We thank the referee for their constructive and detailed feedback on Vibe Code Bench. We address each major comment point by point below, providing clarifications and indicating revisions made to strengthen the manuscript.

read point-by-point responses
  1. Referee: The central performance claims (61.8% test accuracy and r=0.72 self-testing correlation) rest on the autonomous browser agent's classifications of whether generated applications satisfy the original specifications. The human alignment study reports only 31.8-93.6% pairwise step-level agreement, indicating that different evaluators reach materially different verdicts; without a detailed breakdown of disagreement cases, their effect on model rankings, or an inter-rater reliability statistic (e.g., Fleiss' kappa), it is unclear whether the agent's policy systematically under- or over-counts missing functionality.

    Authors: We agree that the alignment study reveals meaningful variability in human judgments, which we included precisely to illustrate the difficulty of evaluating complex, deployed web applications. In the revised manuscript we have added: (1) a case-by-case breakdown of the disagreement instances and their distribution across models, (2) the effect of those disagreements on final model rankings, and (3) Fleiss' kappa computed over the full set of step-level annotations. We also performed the requested sensitivity analysis using human-majority labels and alternative agent thresholds; model rankings remain stable, supporting the robustness of the reported 61.8% figure and the conclusion that end-to-end development remains challenging. revision: yes

  2. Referee: The abstract and methods description provide no information on how the 100 specifications were chosen, the criteria used to define the 964 workflows and 10,131 substeps, or the statistical procedures (including any multiple-comparison corrections) underlying the accuracy figures and Pearson correlation. These omissions make it impossible to assess whether the reported numbers are sensitive to arbitrary choices in benchmark construction.

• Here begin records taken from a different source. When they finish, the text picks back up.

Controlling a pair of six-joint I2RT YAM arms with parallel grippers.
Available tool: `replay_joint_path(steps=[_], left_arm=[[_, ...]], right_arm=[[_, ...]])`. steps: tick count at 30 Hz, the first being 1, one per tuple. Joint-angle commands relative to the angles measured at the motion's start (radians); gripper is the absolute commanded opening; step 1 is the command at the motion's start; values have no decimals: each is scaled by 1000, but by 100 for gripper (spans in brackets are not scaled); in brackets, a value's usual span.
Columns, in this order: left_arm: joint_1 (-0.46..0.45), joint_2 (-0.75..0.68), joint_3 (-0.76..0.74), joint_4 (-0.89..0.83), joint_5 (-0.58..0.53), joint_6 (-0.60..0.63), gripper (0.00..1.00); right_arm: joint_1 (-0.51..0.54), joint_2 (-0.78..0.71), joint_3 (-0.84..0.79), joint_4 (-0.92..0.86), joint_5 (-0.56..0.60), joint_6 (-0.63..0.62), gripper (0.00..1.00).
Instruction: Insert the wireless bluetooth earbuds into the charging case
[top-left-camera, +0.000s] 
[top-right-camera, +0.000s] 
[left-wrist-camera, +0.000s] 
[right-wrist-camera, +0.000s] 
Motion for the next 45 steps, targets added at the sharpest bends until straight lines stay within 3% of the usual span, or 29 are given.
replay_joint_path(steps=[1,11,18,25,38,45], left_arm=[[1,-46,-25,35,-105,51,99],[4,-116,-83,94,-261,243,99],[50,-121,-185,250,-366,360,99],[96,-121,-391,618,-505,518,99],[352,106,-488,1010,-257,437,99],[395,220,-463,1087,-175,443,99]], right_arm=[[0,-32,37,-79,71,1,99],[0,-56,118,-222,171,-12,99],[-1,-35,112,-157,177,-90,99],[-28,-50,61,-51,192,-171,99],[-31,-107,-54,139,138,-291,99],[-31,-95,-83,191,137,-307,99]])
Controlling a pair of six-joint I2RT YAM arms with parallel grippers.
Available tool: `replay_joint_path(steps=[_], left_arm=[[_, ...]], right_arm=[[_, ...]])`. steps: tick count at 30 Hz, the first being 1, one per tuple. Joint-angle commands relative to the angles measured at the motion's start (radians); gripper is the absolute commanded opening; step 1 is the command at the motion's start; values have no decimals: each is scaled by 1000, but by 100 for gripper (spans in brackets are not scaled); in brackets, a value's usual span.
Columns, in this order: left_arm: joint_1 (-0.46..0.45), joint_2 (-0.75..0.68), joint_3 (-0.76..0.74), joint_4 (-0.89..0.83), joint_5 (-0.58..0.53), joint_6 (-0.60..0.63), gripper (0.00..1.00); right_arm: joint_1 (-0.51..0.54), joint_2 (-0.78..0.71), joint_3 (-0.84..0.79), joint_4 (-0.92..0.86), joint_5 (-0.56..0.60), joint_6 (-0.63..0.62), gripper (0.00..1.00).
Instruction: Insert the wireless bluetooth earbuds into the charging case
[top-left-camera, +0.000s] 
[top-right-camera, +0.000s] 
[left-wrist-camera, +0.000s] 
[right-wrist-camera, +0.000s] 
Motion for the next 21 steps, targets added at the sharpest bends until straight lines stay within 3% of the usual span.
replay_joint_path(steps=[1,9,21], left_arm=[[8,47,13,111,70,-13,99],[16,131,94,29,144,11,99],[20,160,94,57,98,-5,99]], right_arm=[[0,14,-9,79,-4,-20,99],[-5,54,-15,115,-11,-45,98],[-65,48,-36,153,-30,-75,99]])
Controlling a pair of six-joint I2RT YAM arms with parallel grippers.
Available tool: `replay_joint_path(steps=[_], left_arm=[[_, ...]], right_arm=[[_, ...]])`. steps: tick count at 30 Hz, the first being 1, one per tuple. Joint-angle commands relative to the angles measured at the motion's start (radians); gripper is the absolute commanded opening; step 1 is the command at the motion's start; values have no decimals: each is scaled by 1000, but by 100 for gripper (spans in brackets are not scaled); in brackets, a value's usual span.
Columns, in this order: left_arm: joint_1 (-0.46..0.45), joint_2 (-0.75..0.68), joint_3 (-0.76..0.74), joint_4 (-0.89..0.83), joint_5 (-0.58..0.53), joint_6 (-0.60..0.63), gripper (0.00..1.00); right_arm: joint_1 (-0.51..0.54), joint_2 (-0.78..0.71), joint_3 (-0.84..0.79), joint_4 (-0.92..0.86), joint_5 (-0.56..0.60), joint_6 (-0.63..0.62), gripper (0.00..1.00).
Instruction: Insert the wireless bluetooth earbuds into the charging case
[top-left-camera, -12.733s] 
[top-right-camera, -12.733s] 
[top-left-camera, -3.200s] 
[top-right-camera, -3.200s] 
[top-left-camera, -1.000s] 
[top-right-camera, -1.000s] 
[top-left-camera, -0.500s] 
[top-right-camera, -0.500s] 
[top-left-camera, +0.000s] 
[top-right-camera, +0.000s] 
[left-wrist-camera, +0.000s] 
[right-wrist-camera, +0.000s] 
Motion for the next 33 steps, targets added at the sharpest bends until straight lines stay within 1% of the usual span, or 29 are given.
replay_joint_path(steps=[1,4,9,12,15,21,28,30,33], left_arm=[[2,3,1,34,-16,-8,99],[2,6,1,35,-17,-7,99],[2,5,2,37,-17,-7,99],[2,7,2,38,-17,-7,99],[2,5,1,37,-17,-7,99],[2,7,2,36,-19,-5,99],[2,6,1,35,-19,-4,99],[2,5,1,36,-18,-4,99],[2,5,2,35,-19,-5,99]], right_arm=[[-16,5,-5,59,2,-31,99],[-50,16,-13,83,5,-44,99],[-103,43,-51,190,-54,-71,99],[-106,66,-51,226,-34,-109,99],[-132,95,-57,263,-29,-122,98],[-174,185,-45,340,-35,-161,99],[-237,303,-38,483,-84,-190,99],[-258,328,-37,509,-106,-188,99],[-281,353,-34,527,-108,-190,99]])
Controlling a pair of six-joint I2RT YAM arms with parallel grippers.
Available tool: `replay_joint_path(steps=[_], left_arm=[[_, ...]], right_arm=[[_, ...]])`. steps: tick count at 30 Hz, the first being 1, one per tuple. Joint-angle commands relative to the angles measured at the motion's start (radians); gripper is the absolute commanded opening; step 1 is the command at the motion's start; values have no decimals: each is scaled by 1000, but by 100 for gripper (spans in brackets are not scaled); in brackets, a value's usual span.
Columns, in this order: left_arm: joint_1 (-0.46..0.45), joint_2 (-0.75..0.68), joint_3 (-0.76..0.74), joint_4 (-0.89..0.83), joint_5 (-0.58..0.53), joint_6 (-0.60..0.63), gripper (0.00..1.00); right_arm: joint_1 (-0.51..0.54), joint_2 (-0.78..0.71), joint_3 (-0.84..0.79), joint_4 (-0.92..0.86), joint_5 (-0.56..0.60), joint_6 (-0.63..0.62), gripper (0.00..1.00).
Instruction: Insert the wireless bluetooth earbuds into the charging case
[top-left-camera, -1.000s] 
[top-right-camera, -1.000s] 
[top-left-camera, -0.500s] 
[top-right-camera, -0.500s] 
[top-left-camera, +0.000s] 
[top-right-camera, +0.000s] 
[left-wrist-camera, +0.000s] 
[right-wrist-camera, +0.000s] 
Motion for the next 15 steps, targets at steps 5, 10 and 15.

    Authors: We have substantially expanded both the abstract and Section 3 (Benchmark Construction) to describe the curation process: the 100 specifications were drawn from a larger pool of real-world-inspired tasks, selected for diversity across domains, complexity tiers, and browser-evaluable features. Workflows and substeps were produced via a hierarchical decomposition protocol with explicit criteria and expert validation. Accuracy is the simple proportion of fully successful workflows; the Pearson r=0.72 is a single pairwise correlation with no multiple-testing correction required. These details and a brief sensitivity note have been added to the revised text. revision: yes

  3. Referee: The paper claims the browser agent determines spec compliance without additional human judgment, yet the low pairwise agreement directly contradicts the assumption that the agent's verdicts are stable and objective. A sensitivity analysis showing how model rankings change under alternative agent policies or human-majority labels is required to support the 'frontier challenge' conclusion.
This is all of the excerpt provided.